Preventing learning loss over the break -- popularly referred to as the summer slide -- is an important topic for parents and teachers. Many believe this two-month break originated from farming days when children were needed to help supply labour. Although students deserve a vacation, the entire summer is a long time to go without educational activities and stimulation. While this impacts a wide range of children, it can be particularly challenging for students of high-school age. What is the solution?
Experiential learning is all the buzz in the education world, and I am a big believer in it. There are many hands-on spring and summer programs for students that are run by both non and for-profit organizations. While it sounds expensive, finances do not need to be a barrier with many groups reserving bursaries for deserving students.
With different options to investigate and choose from, I recommend that parents and students hone in on personal interests and strengths. Do you know a student who wants to learn French or improve on skills while discovering new parts of Canada? If the answer is yes, Explore is a popular language-immersion program. If your teenager is captivated by the idea of a community service trip or taking a summer credit abroad, check out Georgia Hardy Tours. For high achieving students in grades 10 to 12 interested in business and STEM (science, technology, engineering & math), look into SHAD. These are only a few examples of skill building opportunities that equip students with learning beyond the traditional classroom.

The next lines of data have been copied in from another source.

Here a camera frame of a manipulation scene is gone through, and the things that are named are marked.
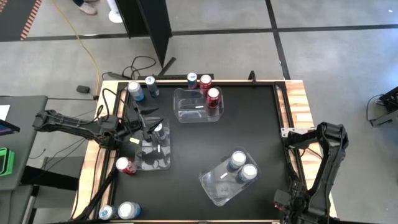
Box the black partition panel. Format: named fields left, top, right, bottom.
left=114, top=0, right=177, bottom=77

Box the black orange striped mat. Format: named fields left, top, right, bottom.
left=0, top=0, right=44, bottom=42

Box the grey side table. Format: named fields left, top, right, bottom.
left=0, top=95, right=49, bottom=191

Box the person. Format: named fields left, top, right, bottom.
left=72, top=0, right=99, bottom=16

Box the black power strip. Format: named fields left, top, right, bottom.
left=138, top=73, right=215, bottom=81

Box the dark tablet device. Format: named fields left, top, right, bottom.
left=0, top=119, right=21, bottom=137

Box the silver metal bracket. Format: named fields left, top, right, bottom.
left=280, top=126, right=315, bottom=139

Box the clear plastic storage bin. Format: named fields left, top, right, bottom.
left=134, top=116, right=172, bottom=172
left=173, top=86, right=225, bottom=124
left=198, top=146, right=262, bottom=207

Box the blue silver Red Bull can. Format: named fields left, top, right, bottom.
left=145, top=75, right=160, bottom=98
left=98, top=204, right=118, bottom=221
left=154, top=123, right=169, bottom=141
left=187, top=72, right=199, bottom=90

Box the green plastic item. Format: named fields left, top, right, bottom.
left=0, top=147, right=16, bottom=177

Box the white blue Spindrift can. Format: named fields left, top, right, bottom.
left=117, top=201, right=142, bottom=220
left=226, top=150, right=248, bottom=173
left=127, top=80, right=146, bottom=103
left=235, top=163, right=259, bottom=184

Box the white stand base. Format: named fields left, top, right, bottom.
left=106, top=0, right=124, bottom=24

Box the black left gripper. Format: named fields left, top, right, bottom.
left=121, top=106, right=165, bottom=147

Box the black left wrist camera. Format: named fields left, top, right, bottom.
left=98, top=114, right=121, bottom=131

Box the red Coca-Cola can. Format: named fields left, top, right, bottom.
left=206, top=87, right=222, bottom=110
left=199, top=74, right=213, bottom=95
left=115, top=156, right=137, bottom=175

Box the black cable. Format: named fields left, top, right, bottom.
left=121, top=55, right=157, bottom=79
left=101, top=70, right=139, bottom=82

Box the yellow cable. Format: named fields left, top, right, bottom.
left=51, top=0, right=102, bottom=96

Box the black floor equipment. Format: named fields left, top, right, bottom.
left=366, top=85, right=398, bottom=128

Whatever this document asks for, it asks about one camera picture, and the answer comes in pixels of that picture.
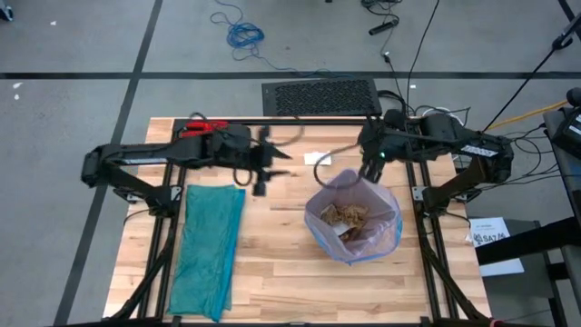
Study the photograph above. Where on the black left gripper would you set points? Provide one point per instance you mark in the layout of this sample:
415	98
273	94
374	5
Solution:
231	147

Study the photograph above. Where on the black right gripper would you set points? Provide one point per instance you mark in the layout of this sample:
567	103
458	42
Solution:
386	136

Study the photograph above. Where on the clear plastic trash bag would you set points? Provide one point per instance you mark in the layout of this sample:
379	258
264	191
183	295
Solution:
381	204

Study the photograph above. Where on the torn white paper sheet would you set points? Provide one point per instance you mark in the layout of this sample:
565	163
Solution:
313	159

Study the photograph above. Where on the small white paper scrap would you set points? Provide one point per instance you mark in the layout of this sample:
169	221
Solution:
341	228

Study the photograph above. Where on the teal cloth bag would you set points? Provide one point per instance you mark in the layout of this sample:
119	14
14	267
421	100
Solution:
204	254

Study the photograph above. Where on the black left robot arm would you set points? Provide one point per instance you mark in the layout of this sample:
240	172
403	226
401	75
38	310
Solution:
145	152

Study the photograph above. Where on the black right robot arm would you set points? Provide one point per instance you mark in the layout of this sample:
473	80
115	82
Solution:
454	136

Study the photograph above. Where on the black perforated metal case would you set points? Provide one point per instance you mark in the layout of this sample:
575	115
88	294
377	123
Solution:
318	97

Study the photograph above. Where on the red and black glove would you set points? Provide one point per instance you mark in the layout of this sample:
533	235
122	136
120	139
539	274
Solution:
199	126

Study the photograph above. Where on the white printed paper sign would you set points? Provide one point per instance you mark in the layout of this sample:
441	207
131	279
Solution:
488	229

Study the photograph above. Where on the black stand pole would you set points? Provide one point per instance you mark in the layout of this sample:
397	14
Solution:
522	87

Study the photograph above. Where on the black side beam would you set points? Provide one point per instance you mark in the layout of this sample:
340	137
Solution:
535	240

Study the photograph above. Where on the grey side cabinet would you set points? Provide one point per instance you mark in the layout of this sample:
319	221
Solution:
522	295

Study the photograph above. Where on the black desk device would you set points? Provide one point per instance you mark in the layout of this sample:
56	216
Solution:
569	131

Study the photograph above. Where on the grey side table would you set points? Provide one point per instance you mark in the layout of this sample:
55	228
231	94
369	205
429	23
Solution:
572	204

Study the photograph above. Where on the dark floor object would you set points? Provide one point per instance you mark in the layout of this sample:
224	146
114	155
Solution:
5	13

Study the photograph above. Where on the black metal table frame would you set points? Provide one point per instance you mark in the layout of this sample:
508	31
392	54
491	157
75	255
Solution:
327	121

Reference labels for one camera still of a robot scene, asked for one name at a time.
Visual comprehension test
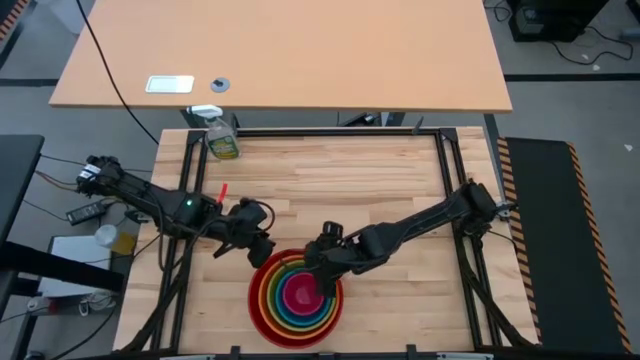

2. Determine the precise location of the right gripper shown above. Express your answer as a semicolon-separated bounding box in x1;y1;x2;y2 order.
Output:
303;232;367;300

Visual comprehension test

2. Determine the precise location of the black aluminium table frame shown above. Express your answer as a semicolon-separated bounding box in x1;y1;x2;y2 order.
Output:
119;126;542;355

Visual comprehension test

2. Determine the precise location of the black floor cable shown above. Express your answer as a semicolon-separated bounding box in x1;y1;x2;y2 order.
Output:
547;24;636;67

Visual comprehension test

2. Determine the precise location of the black computer tower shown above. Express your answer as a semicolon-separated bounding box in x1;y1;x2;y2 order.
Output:
506;0;612;44

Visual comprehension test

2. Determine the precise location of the stack of rainbow bowls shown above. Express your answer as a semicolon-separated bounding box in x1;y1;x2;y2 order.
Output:
247;247;346;350

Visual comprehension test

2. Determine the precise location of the black hazard-striped floor mat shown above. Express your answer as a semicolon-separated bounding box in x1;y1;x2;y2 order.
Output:
495;135;634;355

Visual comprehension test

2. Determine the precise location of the green bowl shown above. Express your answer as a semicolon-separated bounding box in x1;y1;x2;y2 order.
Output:
268;263;338;331

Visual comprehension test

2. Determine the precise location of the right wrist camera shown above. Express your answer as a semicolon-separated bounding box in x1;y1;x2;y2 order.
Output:
321;220;346;242

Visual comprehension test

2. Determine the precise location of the teal bowl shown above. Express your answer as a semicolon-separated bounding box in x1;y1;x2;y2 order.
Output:
273;267;335;326

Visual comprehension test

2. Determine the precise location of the long black cable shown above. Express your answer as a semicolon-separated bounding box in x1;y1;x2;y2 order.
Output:
74;0;161;147

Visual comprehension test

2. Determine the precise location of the black side table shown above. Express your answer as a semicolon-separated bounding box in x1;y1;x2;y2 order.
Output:
0;133;47;242

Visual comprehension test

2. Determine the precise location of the pink bowl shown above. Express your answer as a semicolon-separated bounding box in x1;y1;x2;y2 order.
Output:
279;272;327;319

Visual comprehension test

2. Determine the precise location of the clear plastic bottle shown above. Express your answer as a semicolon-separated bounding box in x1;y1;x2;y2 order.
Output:
94;223;120;249

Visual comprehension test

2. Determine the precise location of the yellow bowl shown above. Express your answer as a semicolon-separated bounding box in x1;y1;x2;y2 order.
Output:
263;258;341;336

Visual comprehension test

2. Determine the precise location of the white box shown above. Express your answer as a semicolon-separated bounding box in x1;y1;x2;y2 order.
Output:
36;234;127;300

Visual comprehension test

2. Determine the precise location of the orange bowl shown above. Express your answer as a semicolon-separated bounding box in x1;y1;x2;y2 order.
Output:
256;254;344;343

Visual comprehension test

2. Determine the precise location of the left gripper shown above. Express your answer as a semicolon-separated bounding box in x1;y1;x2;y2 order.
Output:
227;198;277;270

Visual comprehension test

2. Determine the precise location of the light wooden desk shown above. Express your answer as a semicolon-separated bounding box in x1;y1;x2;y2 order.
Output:
48;0;514;115

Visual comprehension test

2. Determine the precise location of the white rectangular device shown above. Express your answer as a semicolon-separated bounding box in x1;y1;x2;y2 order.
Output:
144;74;196;95

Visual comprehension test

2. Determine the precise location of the green-labelled spray bottle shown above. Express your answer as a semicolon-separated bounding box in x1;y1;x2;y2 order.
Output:
185;103;242;161

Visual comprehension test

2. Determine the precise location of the black power adapter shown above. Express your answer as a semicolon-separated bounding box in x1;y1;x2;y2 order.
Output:
65;200;109;227

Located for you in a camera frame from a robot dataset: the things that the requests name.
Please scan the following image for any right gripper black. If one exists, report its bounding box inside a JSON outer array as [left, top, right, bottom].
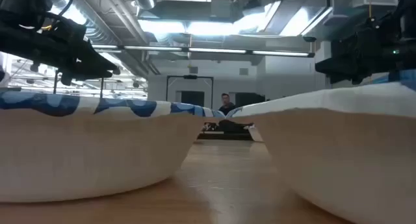
[[315, 12, 404, 86]]

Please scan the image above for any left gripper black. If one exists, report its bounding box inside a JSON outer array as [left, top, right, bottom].
[[32, 18, 122, 87]]

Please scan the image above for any blue patterned paper bowl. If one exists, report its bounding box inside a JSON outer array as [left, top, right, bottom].
[[227, 69, 416, 224], [0, 90, 215, 204]]

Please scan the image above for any person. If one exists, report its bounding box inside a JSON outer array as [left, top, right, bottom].
[[217, 92, 238, 116]]

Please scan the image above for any long ceiling tube lamp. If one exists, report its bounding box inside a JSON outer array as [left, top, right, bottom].
[[92, 44, 315, 58]]

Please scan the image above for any dark wall screen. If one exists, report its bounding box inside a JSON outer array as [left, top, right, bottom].
[[234, 92, 267, 108], [180, 90, 205, 108]]

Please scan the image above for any black door frame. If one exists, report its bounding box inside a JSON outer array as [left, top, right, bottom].
[[166, 75, 215, 110]]

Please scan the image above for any black metal table frame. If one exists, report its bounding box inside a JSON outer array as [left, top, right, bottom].
[[197, 131, 255, 142]]

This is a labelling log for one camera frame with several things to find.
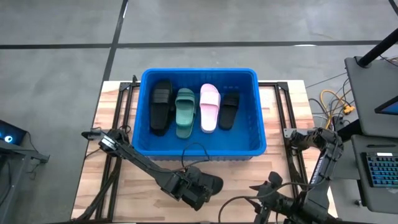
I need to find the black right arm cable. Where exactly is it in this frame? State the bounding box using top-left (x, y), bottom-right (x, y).
top-left (217, 182), bottom-right (315, 224)

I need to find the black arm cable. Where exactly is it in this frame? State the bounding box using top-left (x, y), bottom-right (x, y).
top-left (182, 142), bottom-right (210, 171)
top-left (217, 182), bottom-right (315, 224)

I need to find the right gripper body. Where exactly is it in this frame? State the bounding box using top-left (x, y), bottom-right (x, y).
top-left (263, 186), bottom-right (286, 224)

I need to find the yellow cable with connector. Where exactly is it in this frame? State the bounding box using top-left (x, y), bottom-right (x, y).
top-left (320, 89), bottom-right (356, 129)

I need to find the black metal stand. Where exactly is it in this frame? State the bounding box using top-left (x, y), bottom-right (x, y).
top-left (0, 139), bottom-right (50, 224)

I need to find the grey desk with pole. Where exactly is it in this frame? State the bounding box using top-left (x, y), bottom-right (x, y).
top-left (344, 55), bottom-right (398, 138)

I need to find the black round pole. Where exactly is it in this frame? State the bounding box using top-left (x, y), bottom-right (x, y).
top-left (356, 27), bottom-right (398, 68)

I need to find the black flat monitor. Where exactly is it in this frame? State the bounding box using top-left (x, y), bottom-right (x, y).
top-left (374, 95), bottom-right (398, 116)

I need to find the computer with blue light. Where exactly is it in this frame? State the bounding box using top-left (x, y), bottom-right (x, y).
top-left (0, 119), bottom-right (27, 146)

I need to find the backlit computer keyboard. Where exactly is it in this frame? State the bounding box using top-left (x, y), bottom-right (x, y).
top-left (361, 151), bottom-right (398, 189)

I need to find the blue plastic bin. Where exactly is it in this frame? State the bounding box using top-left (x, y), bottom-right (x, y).
top-left (131, 67), bottom-right (267, 161)

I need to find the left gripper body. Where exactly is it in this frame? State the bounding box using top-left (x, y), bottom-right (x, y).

I can speak to the importance and impact first-hand, as I participated in one of these experiences myself when I was in high-school. In my case it was SHAD -- an academic program in July where I had the opportunity to preview university by living in residence at the University of New Brunswick in Fredericton and attending workshops under their faculty.
Personally, I have much to owe to this transformational summer which I believe has helped shape both my post-secondary education and current career. It was a tremendous time of personal growth for me that fostered a love of learning and cultivated an entrepreneurial mindset at a young age. I also had the opportunity to live away from home, develop my independence, and make a new network of friends from all over the country.
Whether your teenager steers towards the arts, academics or volunteer service - summer enrichment programs enhance student learning and provide ambitious youth with a head start in life. Students meet like-minded peers from different backgrounds and acquire vital skills to make an impact in their schools, communities and beyond. They are offered adventure, mentorship, and development opportunities that will carry with them into the future to help build Canada's leaders of tomorrow.
While summer break is on the horizon, many courses and programs have early application deadlines. It's time to start researching!